-- Information given follows --

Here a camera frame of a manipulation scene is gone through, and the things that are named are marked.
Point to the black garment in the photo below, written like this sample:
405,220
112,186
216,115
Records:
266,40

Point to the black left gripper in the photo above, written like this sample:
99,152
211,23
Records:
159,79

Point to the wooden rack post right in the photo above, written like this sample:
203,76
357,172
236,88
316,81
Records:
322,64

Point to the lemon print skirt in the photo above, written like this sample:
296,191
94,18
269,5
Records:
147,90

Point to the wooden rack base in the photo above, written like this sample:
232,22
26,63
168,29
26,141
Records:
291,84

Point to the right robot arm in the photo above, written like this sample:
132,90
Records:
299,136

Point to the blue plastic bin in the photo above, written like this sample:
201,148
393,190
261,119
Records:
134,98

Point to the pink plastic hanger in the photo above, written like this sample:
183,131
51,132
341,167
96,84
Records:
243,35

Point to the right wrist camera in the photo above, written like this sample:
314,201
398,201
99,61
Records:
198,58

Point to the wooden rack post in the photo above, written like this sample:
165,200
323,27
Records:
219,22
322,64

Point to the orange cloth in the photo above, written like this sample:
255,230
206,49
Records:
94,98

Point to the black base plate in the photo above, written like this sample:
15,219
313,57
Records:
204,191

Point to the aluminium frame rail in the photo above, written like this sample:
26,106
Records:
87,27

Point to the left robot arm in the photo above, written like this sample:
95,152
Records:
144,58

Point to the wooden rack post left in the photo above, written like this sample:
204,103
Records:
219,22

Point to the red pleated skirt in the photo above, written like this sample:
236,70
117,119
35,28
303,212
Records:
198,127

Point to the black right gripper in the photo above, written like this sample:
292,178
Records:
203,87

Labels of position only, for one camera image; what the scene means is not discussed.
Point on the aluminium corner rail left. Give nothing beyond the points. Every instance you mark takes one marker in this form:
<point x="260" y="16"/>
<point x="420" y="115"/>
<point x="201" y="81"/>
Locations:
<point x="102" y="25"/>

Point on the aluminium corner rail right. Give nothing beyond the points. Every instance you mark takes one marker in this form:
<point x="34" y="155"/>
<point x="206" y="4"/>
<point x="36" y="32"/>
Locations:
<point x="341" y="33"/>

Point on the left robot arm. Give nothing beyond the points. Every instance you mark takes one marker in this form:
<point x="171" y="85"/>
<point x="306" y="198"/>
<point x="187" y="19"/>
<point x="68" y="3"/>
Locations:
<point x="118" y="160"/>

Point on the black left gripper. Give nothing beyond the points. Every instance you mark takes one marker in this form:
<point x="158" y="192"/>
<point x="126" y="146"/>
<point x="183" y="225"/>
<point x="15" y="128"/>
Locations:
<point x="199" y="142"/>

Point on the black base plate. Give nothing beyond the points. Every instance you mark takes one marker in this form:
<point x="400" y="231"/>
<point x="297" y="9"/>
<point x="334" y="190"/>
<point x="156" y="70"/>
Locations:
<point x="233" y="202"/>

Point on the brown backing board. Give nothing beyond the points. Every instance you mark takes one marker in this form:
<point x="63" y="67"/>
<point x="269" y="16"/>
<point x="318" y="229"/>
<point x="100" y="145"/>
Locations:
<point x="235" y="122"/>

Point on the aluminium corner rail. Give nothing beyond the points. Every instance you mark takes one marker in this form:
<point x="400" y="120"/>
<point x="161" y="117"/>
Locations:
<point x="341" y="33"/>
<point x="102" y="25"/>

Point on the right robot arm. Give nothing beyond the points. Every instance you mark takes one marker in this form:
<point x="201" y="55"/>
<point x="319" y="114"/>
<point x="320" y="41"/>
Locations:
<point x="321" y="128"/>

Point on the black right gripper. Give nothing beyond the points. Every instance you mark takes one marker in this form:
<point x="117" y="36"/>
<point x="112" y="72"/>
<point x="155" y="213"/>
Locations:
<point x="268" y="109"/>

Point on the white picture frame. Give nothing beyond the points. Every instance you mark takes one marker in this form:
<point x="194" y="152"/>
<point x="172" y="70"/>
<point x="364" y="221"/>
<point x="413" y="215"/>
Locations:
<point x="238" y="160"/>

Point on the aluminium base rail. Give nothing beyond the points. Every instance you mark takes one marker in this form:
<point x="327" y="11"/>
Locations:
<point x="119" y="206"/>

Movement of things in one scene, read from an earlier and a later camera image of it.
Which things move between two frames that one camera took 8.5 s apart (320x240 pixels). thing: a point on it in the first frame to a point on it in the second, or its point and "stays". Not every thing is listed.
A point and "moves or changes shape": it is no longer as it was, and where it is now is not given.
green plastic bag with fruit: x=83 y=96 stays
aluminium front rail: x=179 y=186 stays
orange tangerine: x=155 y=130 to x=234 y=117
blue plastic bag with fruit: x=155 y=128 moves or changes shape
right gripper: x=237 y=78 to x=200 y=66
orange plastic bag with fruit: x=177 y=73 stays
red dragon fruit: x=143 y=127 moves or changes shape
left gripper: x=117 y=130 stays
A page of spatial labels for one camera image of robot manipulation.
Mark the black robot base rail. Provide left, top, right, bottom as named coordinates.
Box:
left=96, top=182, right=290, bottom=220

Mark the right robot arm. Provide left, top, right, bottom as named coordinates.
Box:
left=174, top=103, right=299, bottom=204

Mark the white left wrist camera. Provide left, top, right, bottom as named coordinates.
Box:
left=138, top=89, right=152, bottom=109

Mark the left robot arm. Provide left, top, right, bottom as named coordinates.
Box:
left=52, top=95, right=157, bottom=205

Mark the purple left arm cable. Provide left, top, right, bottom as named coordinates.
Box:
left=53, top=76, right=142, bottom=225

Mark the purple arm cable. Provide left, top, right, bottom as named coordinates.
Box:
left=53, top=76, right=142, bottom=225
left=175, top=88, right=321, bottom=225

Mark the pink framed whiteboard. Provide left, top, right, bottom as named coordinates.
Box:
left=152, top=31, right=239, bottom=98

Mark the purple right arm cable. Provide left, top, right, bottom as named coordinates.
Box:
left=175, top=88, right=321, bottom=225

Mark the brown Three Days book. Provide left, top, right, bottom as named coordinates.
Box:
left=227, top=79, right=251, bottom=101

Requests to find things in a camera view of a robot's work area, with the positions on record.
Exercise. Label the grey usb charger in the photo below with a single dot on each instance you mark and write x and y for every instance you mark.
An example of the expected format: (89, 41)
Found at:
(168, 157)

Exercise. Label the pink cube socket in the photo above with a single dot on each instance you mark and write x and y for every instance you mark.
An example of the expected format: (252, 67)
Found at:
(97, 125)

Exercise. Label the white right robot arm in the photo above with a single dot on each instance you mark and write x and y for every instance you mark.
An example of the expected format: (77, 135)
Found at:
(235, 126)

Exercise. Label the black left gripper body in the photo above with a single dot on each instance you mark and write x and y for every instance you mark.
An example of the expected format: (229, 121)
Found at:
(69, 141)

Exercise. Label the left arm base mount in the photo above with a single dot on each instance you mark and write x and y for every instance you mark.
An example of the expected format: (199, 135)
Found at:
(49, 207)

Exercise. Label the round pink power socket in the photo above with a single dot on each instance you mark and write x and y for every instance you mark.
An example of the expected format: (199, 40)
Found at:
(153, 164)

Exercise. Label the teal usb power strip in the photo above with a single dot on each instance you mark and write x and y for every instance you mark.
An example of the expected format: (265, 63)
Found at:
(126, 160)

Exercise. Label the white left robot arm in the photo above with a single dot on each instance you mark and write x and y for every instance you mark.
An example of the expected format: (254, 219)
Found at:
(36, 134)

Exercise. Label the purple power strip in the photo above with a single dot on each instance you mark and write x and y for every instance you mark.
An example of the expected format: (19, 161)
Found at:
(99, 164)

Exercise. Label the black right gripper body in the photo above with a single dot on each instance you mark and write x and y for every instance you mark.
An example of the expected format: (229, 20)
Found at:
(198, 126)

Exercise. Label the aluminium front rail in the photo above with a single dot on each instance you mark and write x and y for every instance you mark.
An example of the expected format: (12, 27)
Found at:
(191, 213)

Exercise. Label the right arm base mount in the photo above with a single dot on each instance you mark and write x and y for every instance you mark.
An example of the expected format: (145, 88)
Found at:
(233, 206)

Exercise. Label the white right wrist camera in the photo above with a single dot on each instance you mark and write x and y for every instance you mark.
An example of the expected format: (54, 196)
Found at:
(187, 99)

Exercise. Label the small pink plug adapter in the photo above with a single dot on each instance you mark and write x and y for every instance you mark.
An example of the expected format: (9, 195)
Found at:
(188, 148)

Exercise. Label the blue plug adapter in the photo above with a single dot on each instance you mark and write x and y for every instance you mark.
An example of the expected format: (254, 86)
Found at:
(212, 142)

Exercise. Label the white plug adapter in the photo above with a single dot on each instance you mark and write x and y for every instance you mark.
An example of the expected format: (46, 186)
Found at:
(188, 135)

-- Information given concluded --

◆ **How to complete this task**: Please reproduce exactly the lines in the listing above from the one containing "An example of the expected format: (199, 135)" through the one containing "Exercise. Label the teal", both included, and nothing more.

◆ **Result for this exercise**:
An example of the expected format: (199, 135)
Found at:
(49, 207)

Exercise. Label the round pink power socket in the photo above with a single dot on each instance you mark and write x and y for every instance you mark.
An example of the expected format: (199, 40)
Found at:
(153, 164)

Exercise. Label the teal usb power strip in the photo above with a single dot on each instance you mark and write x and y for every instance you mark.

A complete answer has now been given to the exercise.